2015 Fiscal Year Research-status Report
微細孔ガラス素材を用いた中性子イメージング検出器の開発
Project/Area Number |
15K13474
|
Research Institution | Yamagata University |
Principal Investigator |
門叶 冬樹 山形大学, 理学部, 教授 (80323161)
|
Co-Investigator(Kenkyū-buntansha) |
住吉 孝行 首都大学東京, 理工学研究科, 教授 (30154628)
|
Project Period (FY) |
2015-04-01 – 2018-03-31
|
Keywords | 中性子イメージング / ガス検出器 |
Outline of Annual Research Achievements |
中性子線はX線やガンマ線と同様、物質を通過する際に吸収・散乱を受けるため、物質の構造や組成分に応じた透過画像を提供する。
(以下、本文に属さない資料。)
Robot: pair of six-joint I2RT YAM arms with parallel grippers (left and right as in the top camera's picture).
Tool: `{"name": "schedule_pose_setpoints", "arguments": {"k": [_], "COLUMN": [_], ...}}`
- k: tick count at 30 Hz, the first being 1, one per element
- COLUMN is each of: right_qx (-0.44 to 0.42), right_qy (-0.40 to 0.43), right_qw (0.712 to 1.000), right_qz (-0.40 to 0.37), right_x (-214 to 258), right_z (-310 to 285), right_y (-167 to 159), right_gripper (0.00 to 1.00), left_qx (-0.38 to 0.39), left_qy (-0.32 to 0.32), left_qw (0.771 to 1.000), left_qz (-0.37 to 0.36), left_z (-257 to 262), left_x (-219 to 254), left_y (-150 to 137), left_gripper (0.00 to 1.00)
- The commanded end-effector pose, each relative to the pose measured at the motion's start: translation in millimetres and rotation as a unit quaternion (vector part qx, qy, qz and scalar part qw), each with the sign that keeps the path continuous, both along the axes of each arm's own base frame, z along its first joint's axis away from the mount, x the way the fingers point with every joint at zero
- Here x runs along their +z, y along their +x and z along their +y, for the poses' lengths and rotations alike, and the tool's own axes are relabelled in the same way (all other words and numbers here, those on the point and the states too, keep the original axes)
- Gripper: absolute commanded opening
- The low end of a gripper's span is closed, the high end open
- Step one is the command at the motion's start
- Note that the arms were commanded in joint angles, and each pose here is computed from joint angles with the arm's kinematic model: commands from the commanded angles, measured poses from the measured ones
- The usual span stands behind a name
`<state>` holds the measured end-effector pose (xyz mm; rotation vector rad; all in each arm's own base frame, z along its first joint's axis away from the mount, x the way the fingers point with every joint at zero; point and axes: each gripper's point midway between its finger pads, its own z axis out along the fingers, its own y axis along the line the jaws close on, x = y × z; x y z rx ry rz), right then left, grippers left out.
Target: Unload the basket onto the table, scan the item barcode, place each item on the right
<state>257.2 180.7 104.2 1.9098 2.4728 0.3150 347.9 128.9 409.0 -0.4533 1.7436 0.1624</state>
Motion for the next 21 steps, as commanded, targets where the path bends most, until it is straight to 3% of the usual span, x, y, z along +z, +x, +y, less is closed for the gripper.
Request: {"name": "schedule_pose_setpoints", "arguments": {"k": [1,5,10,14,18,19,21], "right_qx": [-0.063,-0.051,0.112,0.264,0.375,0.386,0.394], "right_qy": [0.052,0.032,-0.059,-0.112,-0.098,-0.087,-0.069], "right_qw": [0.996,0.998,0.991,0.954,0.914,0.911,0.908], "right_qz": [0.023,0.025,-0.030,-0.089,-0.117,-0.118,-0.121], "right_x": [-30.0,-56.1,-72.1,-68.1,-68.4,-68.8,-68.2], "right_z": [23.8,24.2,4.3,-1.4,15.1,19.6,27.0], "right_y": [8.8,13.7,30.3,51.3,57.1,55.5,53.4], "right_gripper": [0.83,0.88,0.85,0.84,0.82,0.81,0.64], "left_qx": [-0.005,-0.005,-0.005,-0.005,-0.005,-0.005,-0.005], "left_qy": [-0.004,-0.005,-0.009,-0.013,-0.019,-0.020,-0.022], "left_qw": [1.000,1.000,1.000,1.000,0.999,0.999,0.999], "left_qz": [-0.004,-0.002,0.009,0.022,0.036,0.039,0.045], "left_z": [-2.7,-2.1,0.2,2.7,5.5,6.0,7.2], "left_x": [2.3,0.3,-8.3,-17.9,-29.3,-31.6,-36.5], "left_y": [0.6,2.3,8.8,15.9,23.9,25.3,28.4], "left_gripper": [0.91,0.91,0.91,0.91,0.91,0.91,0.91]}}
この中性子を用いて物体内部の情報を得る中性子イメージングは、近年、開発が進む可搬型の中性子源を用いた中性子ラジオグラフィや重粒子がん治療に次ぐ高度先進医療として期待されるホウ素中性子捕捉療法の現場において、その重要性はますます高まると期待される。 本研究では一つ一つの細孔がガス比例計数管として動作する細孔型MPGDをガラス素材により開発し、中性子イメージング検出器の実用化に向けた研究を行うことである。 本年度は、細孔型マイクロパターンガス検出器(MPGD)の素材として結晶化感光性ガラスPEG3Cを用いた検出器に対して、マイクロフォーカスX線源を用いたイメージング特性試験、および放射光のX線を用いたエネルギー分解能と電子増幅度の特性試験を行い、その結果を国際会議で発表した。また、ファネル構造を持つ鉛ガラスを素材としたMPGD開発のために、有限要素法電場解析ソフトMaxwell-3Dとガス中での電子増幅シミュレーションソフト Garfieldを用いて、穴間のピッチや形状、厚みについて最適化を行った。そしてシミュレーション結果に基づいて、細孔型MPGDを設計、製作した。得られた結果の一部は、国際会議で発表した。
|
Current Status of Research Progress |
Current Status of Research Progress
2: Research has progressed on the whole more than it was originally planned.
Reason
細孔型MPGDの素材として、素材中の水素による中性子散乱の影響が少ないガラスを素材とする細孔型のマイクロパターンガス検出器を開発した。具体的には結晶化感光性ガラス(PEG3C)とファネル構造を持つ鉛ガラスを持ちいて、細孔径が50μmのMPGDを開発した。それぞれの細孔型MPGDに対してX線を用いた基礎特性試験と有限要素法電場解析によるシミュレーションを行った。
|
Strategy for Future Research Activity |
鉛ガラスを用いたファネル型鉛ガラスを素材に細孔型MPGDを開発する。具体的には製作したMPGDを専用ステンレスチェンバーに設置し、X線ビームを照射し特性試験を行う。X線ビームは、高エネルギー加速器研究機構のKEK-PF BL14Aや山形大学に設置したX線発生装置およびμフォーカスX線源を用いる。チェンバーに封入するガスは、ガス中での電子増幅時に付随して発せられるガスシンチレーション光をイメージングに利用するため、動作実績のあるAr+CF4ガス、またはNe+CF4ガスを用いる。X線で十分な性能が得られた場合、京都大学KUANSなどの中性子源を用いて特性試験を行う。